Exercise details:
Give the number of lines in the data below that contain "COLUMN", with no other words.

Information supplied:
◇ ◇ ◇ ◇ ◇ ◇ ◇
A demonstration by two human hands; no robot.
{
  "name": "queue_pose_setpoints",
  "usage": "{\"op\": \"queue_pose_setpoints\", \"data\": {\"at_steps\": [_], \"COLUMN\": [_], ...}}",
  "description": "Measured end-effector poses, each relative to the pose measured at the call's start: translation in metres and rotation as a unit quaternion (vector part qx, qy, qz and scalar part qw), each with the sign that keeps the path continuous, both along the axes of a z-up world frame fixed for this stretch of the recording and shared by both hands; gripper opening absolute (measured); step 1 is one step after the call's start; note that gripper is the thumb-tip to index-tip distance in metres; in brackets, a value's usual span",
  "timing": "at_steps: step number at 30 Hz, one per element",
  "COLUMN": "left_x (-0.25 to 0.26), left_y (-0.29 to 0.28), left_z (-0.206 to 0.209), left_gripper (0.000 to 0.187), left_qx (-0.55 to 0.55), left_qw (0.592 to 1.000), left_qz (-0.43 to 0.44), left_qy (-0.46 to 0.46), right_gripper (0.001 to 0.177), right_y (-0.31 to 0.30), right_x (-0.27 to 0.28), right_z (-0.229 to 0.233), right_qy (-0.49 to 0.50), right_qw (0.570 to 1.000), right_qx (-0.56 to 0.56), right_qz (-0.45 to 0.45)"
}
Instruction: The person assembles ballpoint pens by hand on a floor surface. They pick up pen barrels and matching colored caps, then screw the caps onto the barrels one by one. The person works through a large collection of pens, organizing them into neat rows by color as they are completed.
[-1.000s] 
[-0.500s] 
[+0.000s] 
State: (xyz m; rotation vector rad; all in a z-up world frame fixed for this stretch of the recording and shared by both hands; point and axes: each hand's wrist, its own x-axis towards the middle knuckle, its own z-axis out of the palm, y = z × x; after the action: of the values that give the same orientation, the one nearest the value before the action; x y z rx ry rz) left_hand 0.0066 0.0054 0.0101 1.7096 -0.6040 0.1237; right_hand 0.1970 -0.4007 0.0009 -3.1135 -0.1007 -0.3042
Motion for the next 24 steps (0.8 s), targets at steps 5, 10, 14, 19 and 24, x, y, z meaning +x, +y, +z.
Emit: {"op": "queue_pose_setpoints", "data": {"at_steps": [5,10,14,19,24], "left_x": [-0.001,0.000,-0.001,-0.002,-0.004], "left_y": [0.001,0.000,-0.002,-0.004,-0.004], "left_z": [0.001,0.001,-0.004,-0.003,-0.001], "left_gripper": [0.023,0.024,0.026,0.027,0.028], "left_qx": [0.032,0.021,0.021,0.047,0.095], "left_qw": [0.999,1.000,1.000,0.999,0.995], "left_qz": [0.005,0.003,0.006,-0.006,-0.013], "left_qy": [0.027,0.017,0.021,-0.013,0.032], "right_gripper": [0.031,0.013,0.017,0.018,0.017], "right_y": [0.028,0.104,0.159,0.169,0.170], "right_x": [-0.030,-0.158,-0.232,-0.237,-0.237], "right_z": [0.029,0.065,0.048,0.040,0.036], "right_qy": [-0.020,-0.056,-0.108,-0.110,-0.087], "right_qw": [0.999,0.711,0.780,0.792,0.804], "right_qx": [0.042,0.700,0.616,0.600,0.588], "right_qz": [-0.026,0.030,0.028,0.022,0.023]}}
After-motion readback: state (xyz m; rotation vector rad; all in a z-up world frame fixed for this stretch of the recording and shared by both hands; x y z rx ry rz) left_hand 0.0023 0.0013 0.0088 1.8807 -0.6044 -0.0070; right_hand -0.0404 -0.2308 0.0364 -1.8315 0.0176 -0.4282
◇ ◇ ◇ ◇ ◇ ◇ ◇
Task result:
2